You might not notice this house as you drive south on West 44th Street, first crossing the bridge over I-90 and then approaching the bridge over the Big Four railroad tracks near Train Avenue. But just before you get to that second bridge, take a glance to your right because that two-story brick home at 4403 Fenwick Avenue is special. Not only is it one of the oldest houses in the Clark-Fulton neighborhood and an unusual example of Italianate architecture for the Cleveland area, but it was also built by one of the pioneer founders of Ohio City.
Benjamin F. Tyler was born in Jefferson County, New York, in 1802. He came to Cleveland in 1832 as the principal representative of an investment group from Buffalo, which included New York state judge Philander Bennett, his wife Sarah's uncle. The out-of-state group had entered into an agreement with two Cleveland merchants, Charles M. Giddings and Norman C. Baldwin, to purchase and redevelop Lorenzo Carter's 80-acre farm on the west bank of the Cuyahoga River in what was then Brooklyn Township. At the time, the Ohio and Erie Canal was nearing completion and people everywhere were flush with land speculation fever.
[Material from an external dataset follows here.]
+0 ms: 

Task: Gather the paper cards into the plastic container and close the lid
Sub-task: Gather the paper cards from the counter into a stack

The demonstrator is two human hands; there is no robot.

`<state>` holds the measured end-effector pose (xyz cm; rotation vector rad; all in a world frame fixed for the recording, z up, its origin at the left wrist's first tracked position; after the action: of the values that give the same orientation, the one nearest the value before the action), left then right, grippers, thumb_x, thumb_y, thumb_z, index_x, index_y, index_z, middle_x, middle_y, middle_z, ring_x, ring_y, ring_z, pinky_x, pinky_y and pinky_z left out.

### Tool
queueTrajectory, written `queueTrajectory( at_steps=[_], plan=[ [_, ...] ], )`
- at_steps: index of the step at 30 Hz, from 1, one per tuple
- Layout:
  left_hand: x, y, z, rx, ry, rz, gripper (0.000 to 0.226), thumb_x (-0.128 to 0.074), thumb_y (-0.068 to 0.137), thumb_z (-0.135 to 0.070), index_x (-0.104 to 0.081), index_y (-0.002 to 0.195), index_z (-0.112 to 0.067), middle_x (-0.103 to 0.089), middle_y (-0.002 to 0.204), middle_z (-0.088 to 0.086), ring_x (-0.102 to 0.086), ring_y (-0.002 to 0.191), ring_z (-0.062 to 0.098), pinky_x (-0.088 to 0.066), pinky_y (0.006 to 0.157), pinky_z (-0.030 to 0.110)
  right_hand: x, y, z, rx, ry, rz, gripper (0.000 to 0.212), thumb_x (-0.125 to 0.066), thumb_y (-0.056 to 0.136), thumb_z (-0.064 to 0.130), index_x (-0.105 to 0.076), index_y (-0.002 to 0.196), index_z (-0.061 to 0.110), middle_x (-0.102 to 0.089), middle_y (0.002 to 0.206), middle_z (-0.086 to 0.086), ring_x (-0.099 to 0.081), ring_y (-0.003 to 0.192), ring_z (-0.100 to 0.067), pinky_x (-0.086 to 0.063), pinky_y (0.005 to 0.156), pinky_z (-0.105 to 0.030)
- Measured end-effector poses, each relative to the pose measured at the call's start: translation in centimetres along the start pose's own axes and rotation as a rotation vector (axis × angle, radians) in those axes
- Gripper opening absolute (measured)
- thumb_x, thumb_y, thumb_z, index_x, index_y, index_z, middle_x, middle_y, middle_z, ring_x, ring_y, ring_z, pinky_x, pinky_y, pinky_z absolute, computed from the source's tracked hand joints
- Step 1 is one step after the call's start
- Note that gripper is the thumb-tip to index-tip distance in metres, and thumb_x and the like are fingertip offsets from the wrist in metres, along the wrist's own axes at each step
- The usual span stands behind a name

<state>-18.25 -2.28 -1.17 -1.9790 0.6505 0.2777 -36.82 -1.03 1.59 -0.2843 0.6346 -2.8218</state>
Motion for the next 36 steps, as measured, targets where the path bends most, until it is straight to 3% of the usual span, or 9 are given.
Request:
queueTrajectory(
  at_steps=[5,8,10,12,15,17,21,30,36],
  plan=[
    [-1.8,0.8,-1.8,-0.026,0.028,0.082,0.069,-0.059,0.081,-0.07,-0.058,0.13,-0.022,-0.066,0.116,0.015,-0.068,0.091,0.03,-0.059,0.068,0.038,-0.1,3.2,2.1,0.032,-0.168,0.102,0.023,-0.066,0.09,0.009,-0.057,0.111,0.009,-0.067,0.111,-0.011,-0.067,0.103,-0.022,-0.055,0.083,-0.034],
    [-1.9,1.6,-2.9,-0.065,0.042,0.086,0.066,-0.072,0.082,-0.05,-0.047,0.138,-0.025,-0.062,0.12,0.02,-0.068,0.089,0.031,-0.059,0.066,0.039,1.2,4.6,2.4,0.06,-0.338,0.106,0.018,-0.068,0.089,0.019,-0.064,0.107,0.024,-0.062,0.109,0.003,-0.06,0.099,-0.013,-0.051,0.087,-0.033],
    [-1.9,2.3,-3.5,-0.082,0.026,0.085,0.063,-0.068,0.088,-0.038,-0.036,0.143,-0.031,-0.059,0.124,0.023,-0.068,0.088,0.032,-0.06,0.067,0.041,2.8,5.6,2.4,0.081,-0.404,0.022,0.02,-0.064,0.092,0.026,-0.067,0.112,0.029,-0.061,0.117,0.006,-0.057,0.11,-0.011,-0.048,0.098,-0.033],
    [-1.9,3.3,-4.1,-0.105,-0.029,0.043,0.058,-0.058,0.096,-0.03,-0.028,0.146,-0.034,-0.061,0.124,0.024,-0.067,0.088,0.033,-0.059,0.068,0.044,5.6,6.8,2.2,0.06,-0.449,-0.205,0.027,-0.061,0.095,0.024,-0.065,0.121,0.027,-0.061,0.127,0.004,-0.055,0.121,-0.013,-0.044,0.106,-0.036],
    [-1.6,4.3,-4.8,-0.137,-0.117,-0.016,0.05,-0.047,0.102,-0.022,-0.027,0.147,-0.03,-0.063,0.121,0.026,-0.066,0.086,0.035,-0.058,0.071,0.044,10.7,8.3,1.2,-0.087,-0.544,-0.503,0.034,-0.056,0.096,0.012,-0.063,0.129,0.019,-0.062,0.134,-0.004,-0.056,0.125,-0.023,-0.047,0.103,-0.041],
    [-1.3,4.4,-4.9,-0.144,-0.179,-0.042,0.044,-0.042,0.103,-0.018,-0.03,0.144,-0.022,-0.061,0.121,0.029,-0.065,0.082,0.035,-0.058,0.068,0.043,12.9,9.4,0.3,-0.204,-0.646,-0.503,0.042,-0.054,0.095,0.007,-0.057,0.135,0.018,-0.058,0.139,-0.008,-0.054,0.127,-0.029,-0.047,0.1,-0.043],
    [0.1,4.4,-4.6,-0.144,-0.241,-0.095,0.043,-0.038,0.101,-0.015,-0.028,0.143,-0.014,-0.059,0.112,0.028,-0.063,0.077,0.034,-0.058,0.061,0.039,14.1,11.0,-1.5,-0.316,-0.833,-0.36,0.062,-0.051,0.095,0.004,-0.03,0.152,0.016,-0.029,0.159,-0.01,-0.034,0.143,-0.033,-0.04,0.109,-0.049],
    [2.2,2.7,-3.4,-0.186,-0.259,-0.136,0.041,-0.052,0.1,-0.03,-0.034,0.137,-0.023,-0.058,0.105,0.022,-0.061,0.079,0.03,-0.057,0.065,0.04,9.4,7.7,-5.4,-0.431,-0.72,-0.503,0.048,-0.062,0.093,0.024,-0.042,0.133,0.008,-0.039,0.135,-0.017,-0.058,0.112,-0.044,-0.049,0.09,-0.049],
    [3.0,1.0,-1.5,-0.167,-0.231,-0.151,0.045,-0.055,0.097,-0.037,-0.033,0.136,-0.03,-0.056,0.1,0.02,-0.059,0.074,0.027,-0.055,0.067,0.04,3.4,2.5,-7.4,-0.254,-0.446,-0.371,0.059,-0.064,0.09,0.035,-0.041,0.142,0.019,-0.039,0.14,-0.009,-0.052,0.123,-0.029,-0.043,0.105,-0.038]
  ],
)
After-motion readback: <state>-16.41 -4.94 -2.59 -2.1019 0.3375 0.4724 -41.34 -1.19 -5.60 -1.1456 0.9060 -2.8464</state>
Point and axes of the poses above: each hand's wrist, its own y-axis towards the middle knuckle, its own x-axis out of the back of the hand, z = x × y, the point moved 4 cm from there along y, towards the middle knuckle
The investors, who became known as the Buffalo Land Company, surveyed the land they had purchased and began draining the marsh lands that lay near the Old River Bed and the shores of Lake Erie. The group developed plans for a ship channel (which was eventually built) that was intended to divert lake and river traffic away from Cleveland to their lands. They laid out the streets for commercial and residential buildings. And, along with Josiah Barber and other large land owners to the south, they organized Ohio City (technically, "the City of Ohio"), achieving city status in 1836 several days ahead of Cleveland. Tyler's partner, Norman Baldwin, became a mayor of Ohio City, while another local partner, Charles Winslow, served as President of Ohio City Council. (Winslow was also father-in-law to C.L. Russell who later famously led the Ohio City forces in the 1836 Battle of the Bridge against Cleveland.)
Tyler, unlike the other investors who were living in Buffalo--then a city eight times the size of Cleveland, decided to settle down and become a permanent resident of Ohio City. He built a home on Detroit Avenue just to the southeast of where St. Malachi church stands today. He and his wife Sarah raised their children there. He built commercial buildings, dealt extensively in real estate, and became a director of the Bank of Cleveland. He served a term on the Ohio City Council and was a vestryman at St. John Episcopal Church. In the 1850s, as sentiment against the Kansas- Nebraska Act led to the creation of the national Republican Party, Tyler became an early convention delegate of that political party in Cleveland.
In 1856, two years after Ohio City was annexed to the City of Cleveland, Tyler purchased the farm land upon which the house at 4403 Fenwick now sits, as a gift to his wife Sarah. Construction of the house was completed in or about 1859. With an all brick facade, simple box style, and almost commercial appearance, it is different than the usual Italianate style of design built in this era in Cleveland.
Six years after building the house on Fenwick Avenue, Benjamin F. Tyler succumbed to cancer at age 63. He was buried at Monroe Street Cemetery. After his death, Sarah sold the farmhouse to German immigrants and moved into a house on Franklin Avenue. While the house at 4403 Fenwick has had a number of different owners over the past century and a half, since 1963 it has been owned by one Cleveland family.